Overproduction or impaired clearance of TG‐rich lipoproteins can lead to hypertriglyceridemia. While mild to moderate hypertriglyceridemia is more closely related to premature cardiovascular risk, severe hypertriglyceridemia, defined as fasting plasma TG ≥ 11.3 mmol/L (1000 mg/dL), is associated with an increased risk of pancreatitis, which is potentially fatal [2]. Causes of severe hypertriglyceridemia in pediatric patients can be congenital, acquired, or both. Congenital causes include familial chylomicronemia syndrome (FCS) and transient infantile hypertriglyceridemia [3]. FCS, which is rare, results from biallelic loss‐of‐function variants in genes associated with LPL function (e.g., LPL, LMF1, GPIHBP1, APOC2, and APOA5). More common is multifactorial chylomicronemia syndrome (MCS), a heterogeneous condition arising from a complex interplay between genetic susceptibility and acquired factors affecting TG metabolism, including obesity and diabetes. Acquired causes secondary to autoantibodies against LPL, glycosylphosphatidylinositol‐anchored high‐density lipoprotein‐binding protein 1 (GPIHBP1), or apolipoprotein (apo) C‐II, collectively termed autoimmune hypertriglyceridemia, have been reported previously [4–13]. The manifestation of autoimmune hypertriglyceridemia may precede or follow the diagnosis of other autoimmune diseases, such as Sjögren’s syndrome, Hashimoto’s thyroiditis, or systemic lupus erythematosus (SLE) [6, 8, 14, 15]. Given its rarity, autoimmune hypertriglyceridemia may be overlooked. We presented a young girl with recurrent acute pancreatitis related to hypertriglyceridemia caused by GPIHBP1 autoantibodies. A diagnosis of SLE was made only after several episodes of acute pancreatitis.
2. Case Presentation
A 12‐year‐old Chinese girl with a recent diagnosis of SLE was admitted for management of hypertriglyceridemia.

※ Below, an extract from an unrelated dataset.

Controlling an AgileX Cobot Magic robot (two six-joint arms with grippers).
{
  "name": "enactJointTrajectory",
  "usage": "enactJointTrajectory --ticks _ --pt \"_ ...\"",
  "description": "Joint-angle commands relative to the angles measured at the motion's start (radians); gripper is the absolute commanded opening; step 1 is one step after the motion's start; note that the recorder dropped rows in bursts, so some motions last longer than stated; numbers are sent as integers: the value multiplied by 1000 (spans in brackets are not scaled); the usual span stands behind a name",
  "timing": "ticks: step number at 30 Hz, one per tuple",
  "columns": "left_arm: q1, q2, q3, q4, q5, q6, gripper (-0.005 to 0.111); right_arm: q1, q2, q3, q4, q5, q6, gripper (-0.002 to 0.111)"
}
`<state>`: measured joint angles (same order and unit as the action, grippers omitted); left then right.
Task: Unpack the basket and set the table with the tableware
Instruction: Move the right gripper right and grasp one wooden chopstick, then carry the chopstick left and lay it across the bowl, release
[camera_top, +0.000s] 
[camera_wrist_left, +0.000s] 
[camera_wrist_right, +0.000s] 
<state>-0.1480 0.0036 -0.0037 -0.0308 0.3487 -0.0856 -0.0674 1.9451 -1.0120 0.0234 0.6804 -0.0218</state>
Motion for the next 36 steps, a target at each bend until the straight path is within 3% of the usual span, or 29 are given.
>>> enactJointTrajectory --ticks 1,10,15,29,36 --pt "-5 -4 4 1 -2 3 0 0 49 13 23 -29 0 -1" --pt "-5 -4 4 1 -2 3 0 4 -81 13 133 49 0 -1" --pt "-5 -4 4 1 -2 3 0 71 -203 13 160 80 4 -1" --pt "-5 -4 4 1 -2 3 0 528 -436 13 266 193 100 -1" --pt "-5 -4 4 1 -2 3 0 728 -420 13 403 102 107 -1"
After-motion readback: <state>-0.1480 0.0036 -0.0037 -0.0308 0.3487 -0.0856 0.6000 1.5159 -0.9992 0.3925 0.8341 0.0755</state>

She was born at 33 weeks of gestation with a birth weight of 2.2 kg (appropriate for gestational age), requiring a hospital stay for respiratory distress and neonatal jaundice. The antenatal history was unremarkable. She was born to non‐consanguineous parents with an unremarkable family history.

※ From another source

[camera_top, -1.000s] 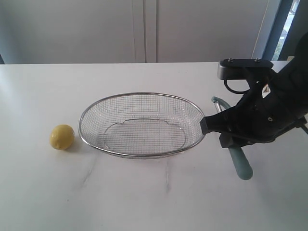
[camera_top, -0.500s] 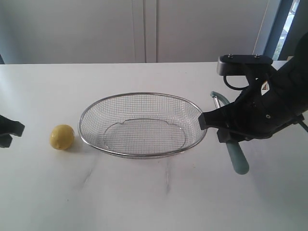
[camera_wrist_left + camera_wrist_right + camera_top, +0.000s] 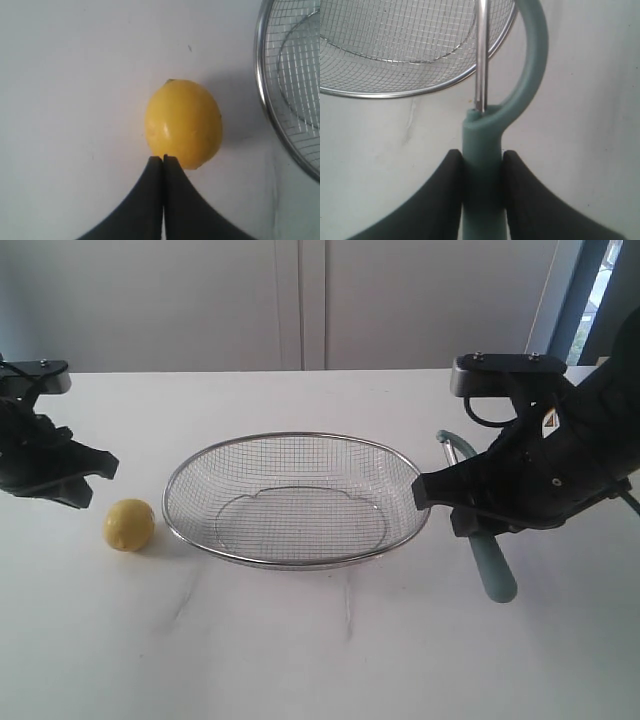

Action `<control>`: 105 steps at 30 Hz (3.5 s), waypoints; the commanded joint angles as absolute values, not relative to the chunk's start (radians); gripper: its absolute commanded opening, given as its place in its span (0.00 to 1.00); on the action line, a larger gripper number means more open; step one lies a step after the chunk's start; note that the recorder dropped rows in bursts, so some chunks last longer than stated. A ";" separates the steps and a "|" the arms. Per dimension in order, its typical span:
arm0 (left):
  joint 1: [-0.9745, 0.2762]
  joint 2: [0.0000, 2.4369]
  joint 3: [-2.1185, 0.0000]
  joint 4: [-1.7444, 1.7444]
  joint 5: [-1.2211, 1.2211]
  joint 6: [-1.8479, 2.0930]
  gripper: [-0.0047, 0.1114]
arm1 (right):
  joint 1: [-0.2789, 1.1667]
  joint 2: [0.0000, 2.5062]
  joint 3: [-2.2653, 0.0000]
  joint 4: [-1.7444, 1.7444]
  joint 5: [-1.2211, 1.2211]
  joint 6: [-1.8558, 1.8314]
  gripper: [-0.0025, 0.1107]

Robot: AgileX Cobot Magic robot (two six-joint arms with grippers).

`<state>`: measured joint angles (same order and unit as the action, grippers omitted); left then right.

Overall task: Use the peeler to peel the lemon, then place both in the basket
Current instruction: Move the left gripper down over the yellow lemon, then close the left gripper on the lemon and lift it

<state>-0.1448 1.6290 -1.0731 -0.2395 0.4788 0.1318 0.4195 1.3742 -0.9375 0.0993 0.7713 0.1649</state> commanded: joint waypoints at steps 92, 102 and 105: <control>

She was in good health until 4 years ago. She was admitted for three episodes of hypertriglyceridemia‐related acute pancreatitis at ages 8.5, 9.5, and 10 treated conservatively in outside hospitals with uneventful recoveries. During these acute episodes, her TG levels were significantly elevated, reaching as high as 25.4 mmol/L (2247.8 mg/dL). The total cholesterol (TC) and high‐density lipoprotein‐cholesterol (HDL‐C) levels were within normal limits. Upon discharge from these acute episodes, her TG remained elevated but at lower levels, ranging from 4.1 to 5.6 mmol/L (362.8 to 495.6 mg/dL) (Figure 1).
A timeline showing changes in triglyceride levels, episodes of acute pancreatitis, diagnosis of SLE, GPIHBP1 autoantibody‐related hypertriglyceridemia, and treatment. Abbreviation: GPIHBP1, glycosylphosphatidylinositol‐anchored high‐density lipoprotein‐binding protein 1; SLE, systemic lupus erythematosus.

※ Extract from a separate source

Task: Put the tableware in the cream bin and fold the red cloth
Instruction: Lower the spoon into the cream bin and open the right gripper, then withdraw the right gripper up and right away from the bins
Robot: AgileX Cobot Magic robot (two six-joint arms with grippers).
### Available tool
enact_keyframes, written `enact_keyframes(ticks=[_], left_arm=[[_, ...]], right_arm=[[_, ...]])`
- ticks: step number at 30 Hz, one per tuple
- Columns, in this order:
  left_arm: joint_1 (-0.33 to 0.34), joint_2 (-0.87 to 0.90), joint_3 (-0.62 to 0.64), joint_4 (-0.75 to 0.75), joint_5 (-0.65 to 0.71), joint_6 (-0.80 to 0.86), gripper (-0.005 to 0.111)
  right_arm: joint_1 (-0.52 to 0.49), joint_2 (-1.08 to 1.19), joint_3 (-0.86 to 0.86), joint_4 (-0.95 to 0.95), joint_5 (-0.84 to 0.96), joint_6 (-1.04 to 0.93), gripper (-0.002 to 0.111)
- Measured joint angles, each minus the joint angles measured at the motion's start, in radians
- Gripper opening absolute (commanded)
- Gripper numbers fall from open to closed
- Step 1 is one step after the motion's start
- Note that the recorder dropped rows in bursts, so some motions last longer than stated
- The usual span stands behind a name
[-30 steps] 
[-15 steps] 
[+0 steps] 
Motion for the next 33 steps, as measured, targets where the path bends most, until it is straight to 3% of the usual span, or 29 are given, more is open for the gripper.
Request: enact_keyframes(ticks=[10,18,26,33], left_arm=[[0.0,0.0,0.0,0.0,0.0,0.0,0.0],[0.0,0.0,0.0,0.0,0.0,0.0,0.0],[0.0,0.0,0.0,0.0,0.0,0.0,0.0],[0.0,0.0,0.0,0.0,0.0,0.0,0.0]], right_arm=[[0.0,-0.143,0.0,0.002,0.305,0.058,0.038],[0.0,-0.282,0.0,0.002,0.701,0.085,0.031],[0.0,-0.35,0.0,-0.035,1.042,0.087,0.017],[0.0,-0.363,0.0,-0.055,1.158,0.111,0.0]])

After her first episode of acute pancreatitis, she was noted to have an elevated anti‐nuclear antibody (ANA) (1:640) and anti‐dsDNA (3+). Multiple next‐generation sequencing analyses could only identify a variant of uncertain significance in the APOB gene (NM_000384.3(APOB):c.107G > C p.(Ser36Thr)), which was not accountable for her phenotype. The patient was advised to follow a low‐fat diet since her first admission. After her third admission, she was started on gemfibrozil, which was later discontinued due to elevated alanine aminotransferase and aspartate aminotransferase levels. She then started taking omega‐3 fatty acids and traditional Chinese medicine. She remained asymptomatic, with TG levels ranging from 7 to 9 mmol/L (619.5 to 796.5 mg/dL).
1 month prior to her presentation to our unit, she visited an outside hospital for a fever and malar rash. Investigations revealed pancytopenia and positive lupus serologies, including an elevated ANA titer, positive anti‐dsDNA and anti‐smooth muscle antibodies, a positive direct Coombs test, and low levels of C3 and C4 complement. She was diagnosed with SLE and was treated with methylprednisolone followed by prednisolone, hydroxychloroquine, mycophenolate mofetil, and belimumab. She was also found to have hypertriglyceridemia. Her TG level upon admission was 4.6 mmol/L (407.1 mg/dL), which surged to 47.7 mmol/L (4221.2 mg/dL) 10 days later and peaked at 52.4 mmol/L (4637.2 mg/dL) on day 12. She underwent plasmapheresis twice for uncontrolled SLE and severe hypertriglyceridemia, decreasing her TG level to 12.9 mmol/L (1141.6 mg/dL) on day 14 of her stay. While SLE control was satisfactory, her TG level rebounded to 42.6 mmol/L (3769.9 mg/dL) on day 24. She was discharged against medical advice from the outside hospital and subsequently admitted to our unit for further management. Medications before discharge included oral prednisolone (30 mg/day), mycophenolate mofetil (1000 mg/day), and hydroxychloroquine (150 mg/day).
Upon admission to our unit, she was asymptomatic. Her BMI was 18.5 kg/m^2^. Physical examination revealed a fading malar rash with no clinical signs of hyperlipidemia. Her complete blood count was normal. The fasting lipid profile showed a TC level of 5.0 mmol/L (193.1 mg/dL), a TG level of 10.5 mmol/L (929.2 mg/dL), an HDL‐C level of 0.5 mmol/L (19.3 mg/dL), a direct LDL‐C level of 1.0 mmol/L (38.6 mg/dL; in the context of hypertriglyceridemia, both direct and calculated LDL‐C levels may not accurately reflect the actual LDL‐C level), an Apo A1 of 0.83 g/L (normal: 1.2 – 2.0 g/L), and an Apo B of 0.77 g/L (normal: 0.41 – 1.07 g/L). SLE treatment was optimized to include oral prednisolone 25 mg/day, mycophenolate mofetil 1500 mg/day, hydroxychloroquine 150 mg/day, and intravenous belimumab 10 mg/kg every 4 weeks. She continued on a low‐fat diet and started on oral fenofibrate 145 mg/day and omega‐3 fatty acids 2 g/day. Upon discharge, her TG was 6.1 mmol/L (539.8 mg/dL).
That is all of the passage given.